BIG Data Implementation - Java Based Tools
What follows is a brief presentation of the major
open-source Java based tools that are available today and supports Big Data:
|
HDFS is the primary distributed storage used by Hadoop
applications. A HDFS cluster primarily consists of a NameNode that manages
the file system metadata and DataNodes that store the actual data. HDFS is
specifically designed for storing vast amount of data, so it is optimized for
storing/accessing a relatively small number of very large files compared to
traditional file systems where are optimized to handle large numbers of
relatively small files.
|
|
Hadoop MapReduce is a software framework for easily writing
applications which process vast amounts of data (multi-terabyte data-sets)
in-parallel on large clusters (thousands of nodes) of commodity hardware in a
reliable, fault-tolerant manner.
|
|
Apache HBase is the Hadoop database, a distributed, scalable,
big data store.

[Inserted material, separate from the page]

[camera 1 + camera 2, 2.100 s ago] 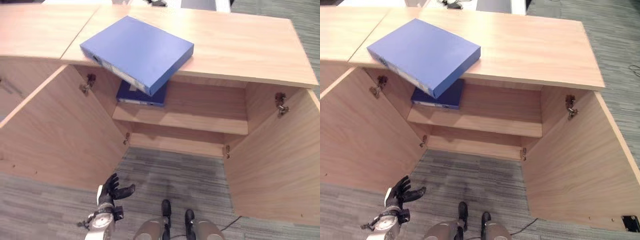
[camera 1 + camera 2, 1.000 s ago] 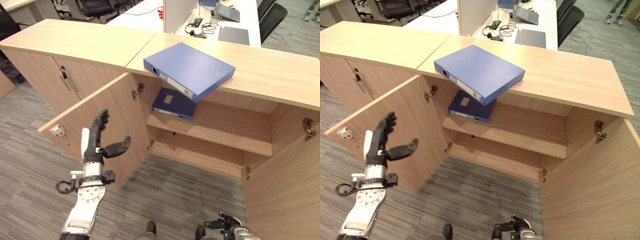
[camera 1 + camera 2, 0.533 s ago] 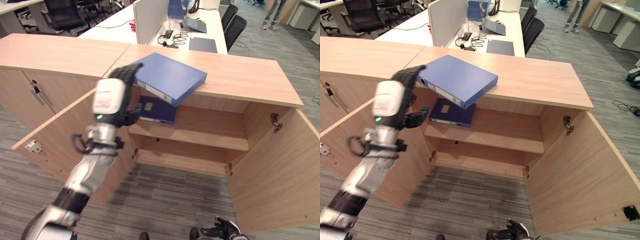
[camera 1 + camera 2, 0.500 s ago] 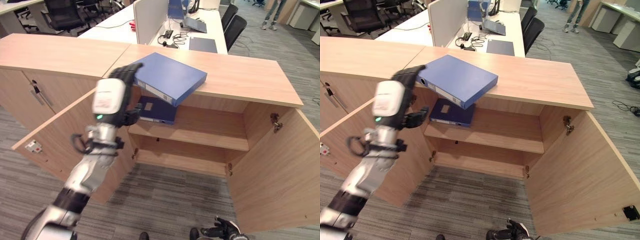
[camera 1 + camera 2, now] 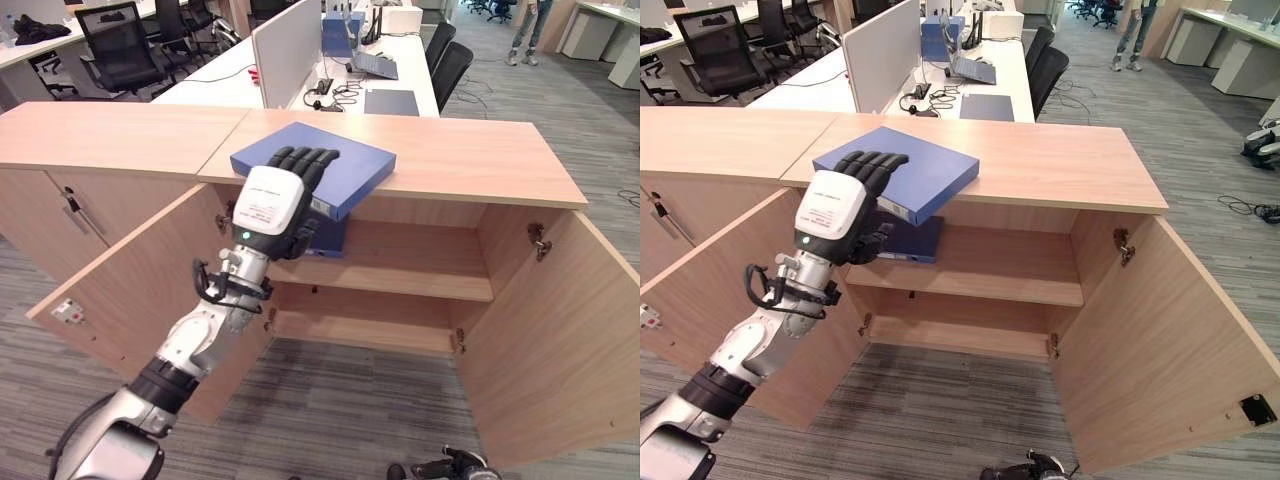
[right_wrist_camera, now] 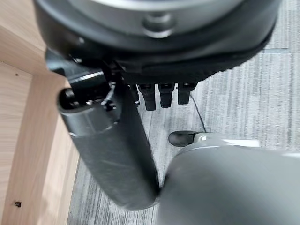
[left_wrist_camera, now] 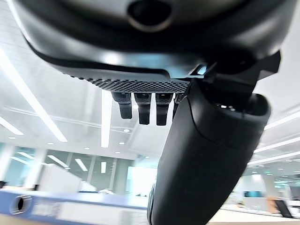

It provides random, realtime read/write access to Big Data
and is optimized for hosting very large tables — billions of rows X millions
of columns — atop clusters of commodity hardware. In its core Apache HBase is
a distributed, versioned, column-oriented store modeled after Google’s Bigtable:
A Distributed Storage System for Structured Data by Chang et
al. Just as Bigtable leverages the distributed data storage provided by the
Google File System, Apache HBase provides Bigtable-like capabilities on top
of Hadoop and HDFS.
|
|
The Apache Cassandra is a performant, linear scalable and high
available database that can run on commodity hardware or cloud infrastructure
making it the perfect platform for mission-critical data. Cassandra’s support
for replicating across multiple datacenters is best-in-class, providing lower
latency for users and the peace of mind of knowing that you can survive
regional outages. Cassandra’s data model offers the convenience of column
indexes with the performance of log-structured updates, strong support for
denormalization and materialized views, and powerful built-in caching.
|
|
Apache Hive is a data warehouse system for Hadoop that
facilitates easy data summarization, ad-hoc queries, and the analysis of
large datasets stored in Hadoop compatible file systems. Hive provides a
mechanism to project structure onto this data and query the data using a
SQL-like language called HiveQL. At the same time this language also allows
traditional map/reduce programmers to plug in their custom mappers and
reducers when it is inconvenient or inefficient to express this logic in
HiveQL.
|
|
Apache Pig is a platform for analyzing large data sets. It
consists of a high-level language for expressing data analysis programs,
coupled with infrastructure for evaluating these programs. The salient
property of Pig programs is that their structure is amenable to substantial
parallelization, which in turns enables them to handle very large data sets.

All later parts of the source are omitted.